Attorney, Agent or Firm: Darby & Darby
Claims
What is claimed is:
1. Electroheating apparatus comprising:
a conduit;
a cone-shaped electrode circumferentially surrounding said conduit;
an electrical power source connected to said electrode;
an electrically non-conductive endcap connected to said conduit and
electrode, said conduit, electrode and endcap defining a chamber
therebetween; and
an electrolytic solution disposed in said chamber.
2. Apparatus according to claim 1 wherein said conduit is constructed of a
porous, electrically non-conductive material which is wetted by said
electrolytic solution.
3. Apparatus according to claim 1 and further comprising a tube adapted for
flow therethrough of a flowable material, said tube being in fluid
communication with said conduit.
4. Apparatus according to claim 3 wherein said tube is constructed of an
electrically non-conductive material.
5. Apparatus according to claim 1 and further comprising a flowable
material flowing through said conduit, wherein electrical current passes
from said electrode through said electrolytic solution to said conduit to
said flowable material, thereby electroheating said flowable material.

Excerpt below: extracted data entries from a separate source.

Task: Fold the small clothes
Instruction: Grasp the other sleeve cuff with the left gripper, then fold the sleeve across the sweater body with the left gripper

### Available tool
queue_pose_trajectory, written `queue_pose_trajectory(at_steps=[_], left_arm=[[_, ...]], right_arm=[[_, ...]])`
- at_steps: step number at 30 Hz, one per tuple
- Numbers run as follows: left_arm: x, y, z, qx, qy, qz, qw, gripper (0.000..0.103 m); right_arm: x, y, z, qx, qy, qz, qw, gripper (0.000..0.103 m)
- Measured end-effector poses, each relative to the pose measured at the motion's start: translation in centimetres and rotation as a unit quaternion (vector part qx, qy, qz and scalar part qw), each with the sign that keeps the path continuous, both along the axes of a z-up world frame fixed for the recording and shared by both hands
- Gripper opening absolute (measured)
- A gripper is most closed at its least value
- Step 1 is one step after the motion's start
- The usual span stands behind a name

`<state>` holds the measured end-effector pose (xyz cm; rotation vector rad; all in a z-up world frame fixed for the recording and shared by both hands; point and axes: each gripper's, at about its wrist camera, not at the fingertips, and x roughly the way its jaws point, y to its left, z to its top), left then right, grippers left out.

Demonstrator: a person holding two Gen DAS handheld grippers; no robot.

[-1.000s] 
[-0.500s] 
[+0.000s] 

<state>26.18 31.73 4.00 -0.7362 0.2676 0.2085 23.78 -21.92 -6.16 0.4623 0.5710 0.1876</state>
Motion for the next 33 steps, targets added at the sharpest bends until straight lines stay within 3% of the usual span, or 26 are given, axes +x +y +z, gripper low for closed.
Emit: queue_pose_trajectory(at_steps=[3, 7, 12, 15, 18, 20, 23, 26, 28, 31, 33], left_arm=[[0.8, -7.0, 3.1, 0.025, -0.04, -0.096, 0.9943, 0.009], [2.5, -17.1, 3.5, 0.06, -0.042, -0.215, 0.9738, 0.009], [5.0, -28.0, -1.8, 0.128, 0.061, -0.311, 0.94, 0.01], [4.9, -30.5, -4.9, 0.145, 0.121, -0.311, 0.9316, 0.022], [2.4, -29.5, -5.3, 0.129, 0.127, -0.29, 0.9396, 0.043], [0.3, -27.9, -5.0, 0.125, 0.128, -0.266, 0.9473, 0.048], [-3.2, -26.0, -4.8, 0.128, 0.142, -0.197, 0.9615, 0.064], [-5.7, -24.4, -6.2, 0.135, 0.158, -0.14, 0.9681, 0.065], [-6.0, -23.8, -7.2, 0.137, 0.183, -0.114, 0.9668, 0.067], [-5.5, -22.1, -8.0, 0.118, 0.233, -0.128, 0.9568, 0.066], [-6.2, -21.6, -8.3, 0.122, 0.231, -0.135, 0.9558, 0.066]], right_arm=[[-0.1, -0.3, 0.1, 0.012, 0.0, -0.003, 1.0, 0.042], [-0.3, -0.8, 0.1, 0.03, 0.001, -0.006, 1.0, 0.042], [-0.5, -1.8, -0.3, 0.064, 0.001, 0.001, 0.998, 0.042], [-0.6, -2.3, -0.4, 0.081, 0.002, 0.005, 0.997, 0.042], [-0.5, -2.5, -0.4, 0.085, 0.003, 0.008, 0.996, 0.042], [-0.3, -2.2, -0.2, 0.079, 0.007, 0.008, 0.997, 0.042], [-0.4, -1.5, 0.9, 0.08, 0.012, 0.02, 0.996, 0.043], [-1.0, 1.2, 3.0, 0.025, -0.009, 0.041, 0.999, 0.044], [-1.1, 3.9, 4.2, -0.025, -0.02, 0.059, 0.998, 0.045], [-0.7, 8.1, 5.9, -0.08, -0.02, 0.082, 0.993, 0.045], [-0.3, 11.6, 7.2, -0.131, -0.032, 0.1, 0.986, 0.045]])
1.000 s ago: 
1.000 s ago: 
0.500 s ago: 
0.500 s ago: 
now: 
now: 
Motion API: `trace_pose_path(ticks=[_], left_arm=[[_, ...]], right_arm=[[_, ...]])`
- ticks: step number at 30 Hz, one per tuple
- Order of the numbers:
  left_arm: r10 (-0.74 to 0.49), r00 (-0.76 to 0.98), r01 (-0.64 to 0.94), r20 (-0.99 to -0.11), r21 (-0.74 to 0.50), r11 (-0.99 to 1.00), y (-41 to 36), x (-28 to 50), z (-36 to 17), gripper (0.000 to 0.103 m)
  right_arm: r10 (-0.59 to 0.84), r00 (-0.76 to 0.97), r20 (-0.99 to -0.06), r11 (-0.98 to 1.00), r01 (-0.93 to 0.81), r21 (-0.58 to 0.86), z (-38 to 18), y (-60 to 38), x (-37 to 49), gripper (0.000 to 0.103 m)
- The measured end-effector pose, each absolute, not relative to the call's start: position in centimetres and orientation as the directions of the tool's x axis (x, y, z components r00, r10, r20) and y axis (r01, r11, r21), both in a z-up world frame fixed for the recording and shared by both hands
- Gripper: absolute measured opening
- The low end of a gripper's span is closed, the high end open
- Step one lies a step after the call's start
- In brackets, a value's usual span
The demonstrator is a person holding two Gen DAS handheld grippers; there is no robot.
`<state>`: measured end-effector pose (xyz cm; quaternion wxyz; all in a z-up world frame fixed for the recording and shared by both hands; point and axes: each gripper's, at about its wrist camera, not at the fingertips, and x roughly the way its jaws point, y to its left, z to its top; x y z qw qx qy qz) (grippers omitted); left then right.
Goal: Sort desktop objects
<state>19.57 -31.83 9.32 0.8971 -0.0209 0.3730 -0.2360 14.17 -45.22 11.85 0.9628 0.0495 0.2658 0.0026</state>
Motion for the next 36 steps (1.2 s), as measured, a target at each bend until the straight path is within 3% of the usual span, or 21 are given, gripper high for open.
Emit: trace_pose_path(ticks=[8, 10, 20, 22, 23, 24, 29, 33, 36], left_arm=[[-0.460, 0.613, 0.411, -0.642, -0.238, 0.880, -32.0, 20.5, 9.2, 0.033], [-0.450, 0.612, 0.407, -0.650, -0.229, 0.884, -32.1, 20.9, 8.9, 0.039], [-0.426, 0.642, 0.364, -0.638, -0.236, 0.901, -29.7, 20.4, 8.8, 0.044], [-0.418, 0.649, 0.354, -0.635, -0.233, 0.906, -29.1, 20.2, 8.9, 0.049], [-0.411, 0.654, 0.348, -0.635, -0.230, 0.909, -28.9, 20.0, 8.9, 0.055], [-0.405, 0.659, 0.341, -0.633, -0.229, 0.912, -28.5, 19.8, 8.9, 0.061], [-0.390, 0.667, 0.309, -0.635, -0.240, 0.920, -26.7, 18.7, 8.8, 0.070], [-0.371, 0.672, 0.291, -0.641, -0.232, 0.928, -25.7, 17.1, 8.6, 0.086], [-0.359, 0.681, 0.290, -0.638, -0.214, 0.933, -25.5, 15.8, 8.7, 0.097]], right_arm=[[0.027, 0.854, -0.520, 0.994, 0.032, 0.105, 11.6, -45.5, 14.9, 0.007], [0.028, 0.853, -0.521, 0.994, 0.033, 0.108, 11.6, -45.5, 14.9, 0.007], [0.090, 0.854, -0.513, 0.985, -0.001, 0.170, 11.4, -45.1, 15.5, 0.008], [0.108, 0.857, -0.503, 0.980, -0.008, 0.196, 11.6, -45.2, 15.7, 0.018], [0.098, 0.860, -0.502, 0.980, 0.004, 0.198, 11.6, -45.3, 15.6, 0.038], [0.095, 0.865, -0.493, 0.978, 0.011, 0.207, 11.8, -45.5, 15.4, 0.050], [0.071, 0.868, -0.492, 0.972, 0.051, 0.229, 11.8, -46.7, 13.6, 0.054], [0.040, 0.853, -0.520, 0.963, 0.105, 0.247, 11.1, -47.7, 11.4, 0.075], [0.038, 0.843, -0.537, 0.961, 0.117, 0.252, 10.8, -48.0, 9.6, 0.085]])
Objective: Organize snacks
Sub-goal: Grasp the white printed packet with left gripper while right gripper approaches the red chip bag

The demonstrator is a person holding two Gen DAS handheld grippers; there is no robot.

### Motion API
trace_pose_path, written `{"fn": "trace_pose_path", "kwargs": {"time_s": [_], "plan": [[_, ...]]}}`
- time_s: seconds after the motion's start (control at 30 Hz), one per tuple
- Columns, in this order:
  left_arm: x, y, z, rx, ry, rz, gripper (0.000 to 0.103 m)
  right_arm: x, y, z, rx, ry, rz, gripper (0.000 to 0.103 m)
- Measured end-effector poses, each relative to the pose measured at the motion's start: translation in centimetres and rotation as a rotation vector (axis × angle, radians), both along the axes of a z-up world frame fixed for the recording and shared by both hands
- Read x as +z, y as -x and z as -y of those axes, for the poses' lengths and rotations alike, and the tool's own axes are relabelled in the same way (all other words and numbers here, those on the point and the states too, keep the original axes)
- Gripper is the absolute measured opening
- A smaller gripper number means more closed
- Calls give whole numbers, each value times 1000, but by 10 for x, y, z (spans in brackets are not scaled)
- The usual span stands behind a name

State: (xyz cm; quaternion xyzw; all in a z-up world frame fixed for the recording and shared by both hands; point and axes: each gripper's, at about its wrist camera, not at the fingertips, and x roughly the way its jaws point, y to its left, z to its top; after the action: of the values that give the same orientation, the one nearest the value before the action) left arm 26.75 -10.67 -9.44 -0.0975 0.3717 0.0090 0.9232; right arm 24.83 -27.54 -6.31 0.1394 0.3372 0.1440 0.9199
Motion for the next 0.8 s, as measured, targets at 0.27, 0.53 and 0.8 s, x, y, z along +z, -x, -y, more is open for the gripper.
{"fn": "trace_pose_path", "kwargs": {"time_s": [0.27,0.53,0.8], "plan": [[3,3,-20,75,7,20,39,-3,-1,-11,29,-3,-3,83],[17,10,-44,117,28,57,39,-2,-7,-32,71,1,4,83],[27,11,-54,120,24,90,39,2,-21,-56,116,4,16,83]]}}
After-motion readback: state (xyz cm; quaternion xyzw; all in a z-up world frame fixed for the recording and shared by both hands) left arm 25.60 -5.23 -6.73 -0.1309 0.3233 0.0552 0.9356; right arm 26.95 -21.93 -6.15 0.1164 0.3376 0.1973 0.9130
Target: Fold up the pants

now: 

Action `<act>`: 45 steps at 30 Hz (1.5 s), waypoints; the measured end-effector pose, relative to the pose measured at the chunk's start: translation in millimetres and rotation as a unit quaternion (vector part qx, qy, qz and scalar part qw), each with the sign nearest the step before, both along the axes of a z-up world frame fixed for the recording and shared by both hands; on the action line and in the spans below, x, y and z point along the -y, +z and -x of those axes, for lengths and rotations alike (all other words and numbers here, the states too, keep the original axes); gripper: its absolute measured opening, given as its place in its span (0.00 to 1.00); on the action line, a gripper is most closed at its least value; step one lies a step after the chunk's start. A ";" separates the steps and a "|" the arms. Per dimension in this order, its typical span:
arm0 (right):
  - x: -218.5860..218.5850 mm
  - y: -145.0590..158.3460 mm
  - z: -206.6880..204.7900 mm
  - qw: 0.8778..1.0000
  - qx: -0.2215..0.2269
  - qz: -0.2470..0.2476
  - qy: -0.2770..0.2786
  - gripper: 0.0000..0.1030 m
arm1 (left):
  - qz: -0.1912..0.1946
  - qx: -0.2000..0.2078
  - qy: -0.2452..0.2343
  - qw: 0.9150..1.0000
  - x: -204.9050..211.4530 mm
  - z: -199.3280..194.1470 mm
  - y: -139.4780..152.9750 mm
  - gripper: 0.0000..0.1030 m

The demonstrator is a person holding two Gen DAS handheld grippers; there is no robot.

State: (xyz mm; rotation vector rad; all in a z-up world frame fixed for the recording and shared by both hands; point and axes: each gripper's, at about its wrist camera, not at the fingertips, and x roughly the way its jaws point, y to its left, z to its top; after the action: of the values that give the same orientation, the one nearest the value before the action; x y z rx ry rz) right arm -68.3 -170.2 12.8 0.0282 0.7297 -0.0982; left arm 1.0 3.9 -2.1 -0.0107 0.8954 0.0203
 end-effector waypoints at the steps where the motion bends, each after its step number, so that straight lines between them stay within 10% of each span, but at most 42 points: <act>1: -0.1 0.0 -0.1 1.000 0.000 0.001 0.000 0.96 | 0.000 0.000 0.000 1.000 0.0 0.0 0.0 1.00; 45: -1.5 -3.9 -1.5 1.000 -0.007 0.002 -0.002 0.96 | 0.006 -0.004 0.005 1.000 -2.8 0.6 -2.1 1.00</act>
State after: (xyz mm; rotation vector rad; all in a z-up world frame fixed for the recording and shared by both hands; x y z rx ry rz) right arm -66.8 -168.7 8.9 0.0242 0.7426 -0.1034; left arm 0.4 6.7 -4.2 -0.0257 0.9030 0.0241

6. Apparatus according to claim 5 wherein said electrolytic solution is
chosen to have an electrical conductivity such that there is generally an
equal distribution of electrical current through said flowable material
along an entire length of said conduit.
7. Apparatus according to claim 1 and further comprising an inlet pipe and
an exit pipe for flow therethrough of said electrolytic solution into and
from said chamber.
8. Apparatus according to claim 1 and further comprising a cooling tube
positioned downstream of said conduit and in fluid communication
therewith.
9. A method for electroheating a flowable material, comprising:
providing electroheating apparatus comprising:
a conduit;
a cone-shaped electrode circumferentially surrounding said conduit;
an electrical power source connected to said electrode;
an electrically non-conductive endcap connected to said conduit and
electrode, said conduit, electrode and endcap defining a chamber
therebetween; and
an electrolytic solution disposed in said chamber;
causing a flowable material to flow through said conduit; and
passing an electrical current from said electrode through said electrolytic
solution to said conduit to said flowable material, thereby electroheating
said flowable material.
Description
FIELD OF THE INVENTION
The present invention relates to generally to methods and apparatus for
electroheating of foodstuffs and particularly to electroheating
BACKGROUND OF THE INVENTION
Electroheating is a method of rapidly heating substances, such as solid or
liquid foodstuffs, by passing a current through the material, wherein the
material acts as a resistive heater. Such rapid heating methods are
disclosed in applicant/assignee's U.S. Pat. Nos. 4,739,140; 5,583,960;
5,636,317 and 5,863,580, the disclosures of which are incorporated herein
by reference.
The fluid to be electroheated must be in contact with a large area of the
electrode in order to prevent a high current density on the electrode that
might lead to arcing. U.S. Pat. Nos. 5,583,960; 5,636,317 and 5,863,580
describe apparatus for increasing the electrode contacting area and
thereby reducing the current density. The apparatus includes a narrow tube
which terminates at both ends thereof in funnel-like cones. The electrode
is the size of the large base of each cone.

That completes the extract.